Plaintiffs argue vigorously that defendant’s motion should nevertheless have been denied, in view of their allegations that it is not possible to pinpoint "the precise date of the onset of [plaintiff’s] symptoms”, nor to state that the initial symptoms she experienced constitute "even a partial manifestation of each or any of the injuries * * * ultimately sustained”, and that "there is a cumulative and prolonged process by which plaintiff sustained injury, aggravated existing injury, sustained new injury, and continues to do so”. Plaintiffs’ reliance upon *260these conclusory averments, without more, to demonstrate the existence of a timely cause of action is unavailing. It is a settled principle that once a compensable injury has occurred, the time within which an action may be commenced may not be extended merely by the aggravation, or exacerbation, of that injury by continued contact with the same offending product (see, New York Seven-Up Bottling Co. v Dow Chem. Co., 96 AD2d 1051, affd 61 NY2d 828; cf., Dugan v Schering Corp., 86 NY2d 857, 859; Snyder v Town Insulation, 81 NY2d 429, 435). Thus, bearing in mind the appropriate standards to be applied on a motion for summary judgment, it was incumbent upon plaintiffs to come forth with factual substantiation of their assertions of "new injury” within the limitations period (see, Capelin Assocs. v Globe Mfg. Corp., 34 NY2d 338, 342), sufficient to demonstrate not only when such injury occurred, but also that it is, in fact, qualitatively different from that sustained earlier (see, Piper v International Bus. Machs. Corp., 219 AD2d 56, 62-63; cf, Kuechler v 805 Middlesex Corp., 866 F Supp 147, 149). This they have failed to do.

Finally, neither the fact that plaintiff’s use of the second computer keyboard took place solely within the limitations period, nor the assertion that defendant had a continuing duty to warn of the hazards associated with their products, compels a result different from that reached by Supreme Court. With respect to the second keyboard, while any separate injury caused thereby would necessarily have occurred within the limitations period, plaintiffs’ proof — consisting merely of a "generic” physician’s affidavit, which makes no reference to plaintiff in particular or the course of her individual disease process — falls far short of demonstrating that such an injury was actually sustained. As for the claims premised upon defendant’s duty to warn, the mere continuation of that duty into the limitations period is not enough to resurrect a cause of action premised upon an injury occurring earlier, and again plaintiff has not tendered proof sufficient to raise a question of fact with respect to whether she suffered any new injury, within the three years prior to the commencement of this action, attributable to defendant’s failure to warn.

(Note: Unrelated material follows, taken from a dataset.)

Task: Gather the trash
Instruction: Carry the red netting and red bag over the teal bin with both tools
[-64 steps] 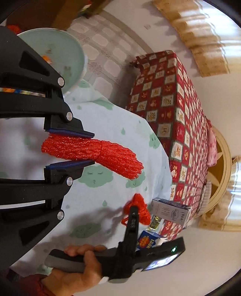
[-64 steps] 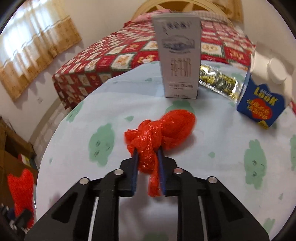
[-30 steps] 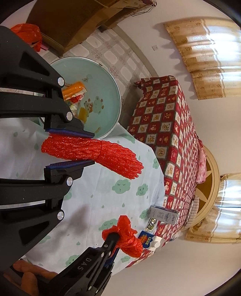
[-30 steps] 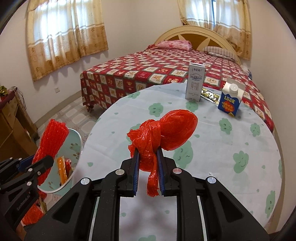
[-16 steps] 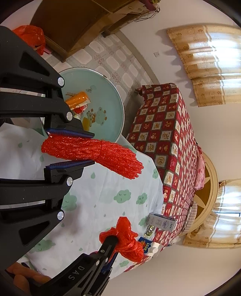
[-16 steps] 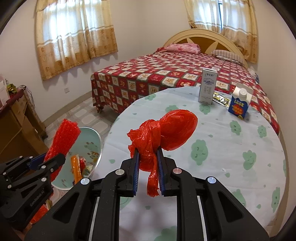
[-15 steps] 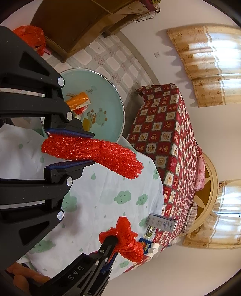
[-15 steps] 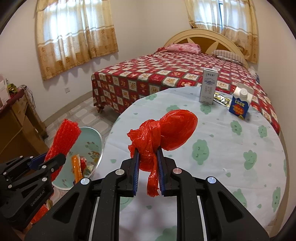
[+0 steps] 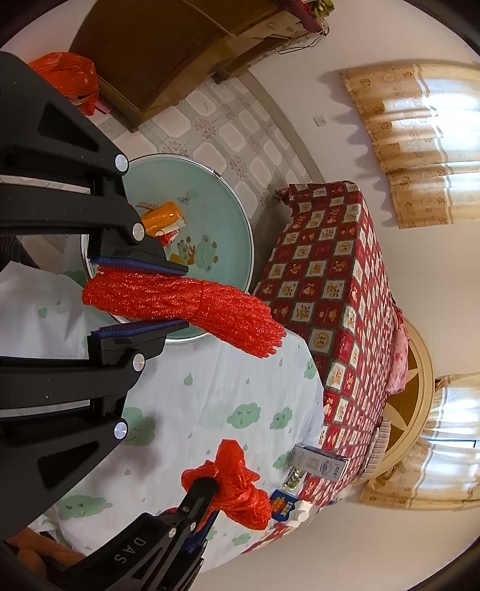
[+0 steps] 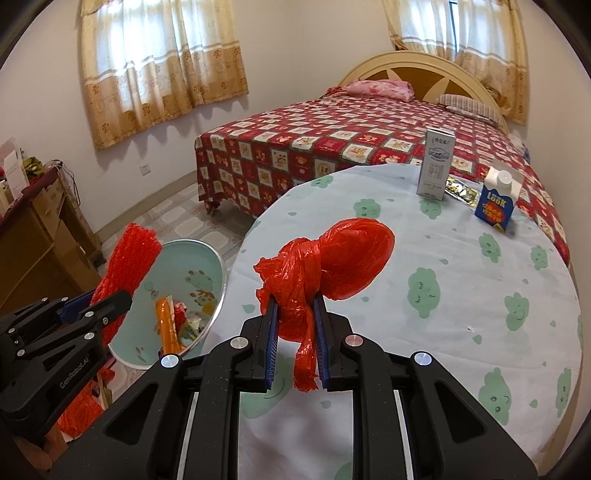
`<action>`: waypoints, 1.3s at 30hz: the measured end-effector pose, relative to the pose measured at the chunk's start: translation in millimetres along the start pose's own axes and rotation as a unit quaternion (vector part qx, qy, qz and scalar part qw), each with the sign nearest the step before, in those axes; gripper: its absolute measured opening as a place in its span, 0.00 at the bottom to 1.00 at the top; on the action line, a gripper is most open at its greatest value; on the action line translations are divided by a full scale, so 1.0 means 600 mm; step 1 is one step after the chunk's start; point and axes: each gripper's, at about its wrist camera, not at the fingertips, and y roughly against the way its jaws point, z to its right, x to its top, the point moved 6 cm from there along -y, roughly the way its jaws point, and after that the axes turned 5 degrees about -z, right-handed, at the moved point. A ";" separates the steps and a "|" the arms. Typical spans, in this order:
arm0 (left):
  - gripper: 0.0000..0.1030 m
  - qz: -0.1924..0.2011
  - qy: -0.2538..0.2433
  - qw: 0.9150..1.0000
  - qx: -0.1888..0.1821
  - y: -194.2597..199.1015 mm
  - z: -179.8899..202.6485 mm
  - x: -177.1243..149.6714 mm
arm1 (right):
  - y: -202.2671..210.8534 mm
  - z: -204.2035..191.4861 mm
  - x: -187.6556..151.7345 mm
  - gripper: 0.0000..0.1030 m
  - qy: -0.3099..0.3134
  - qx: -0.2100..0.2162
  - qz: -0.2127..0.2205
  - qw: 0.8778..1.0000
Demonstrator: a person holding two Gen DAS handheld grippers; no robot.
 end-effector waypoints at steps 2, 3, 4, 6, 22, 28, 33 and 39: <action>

Mercure, J. P., Peters, Spain and Carpinello, JJ., concur.

Ordered that the order is affirmed, with costs.

Indeed, it is difficult to perceive how this contention could be persuasive, for the information necessary to show the timeliness of plaintiffs’ claims does not appear to be within defendant’s knowledge (see, C.F.C. Realty Corp. v Empire Fire & Mar. Ins. Co., 110 AD2d 508, 509; Long Is. Ophthalmologic Assocs. v West Broadway Professional Bldg., 88 AD2d 585).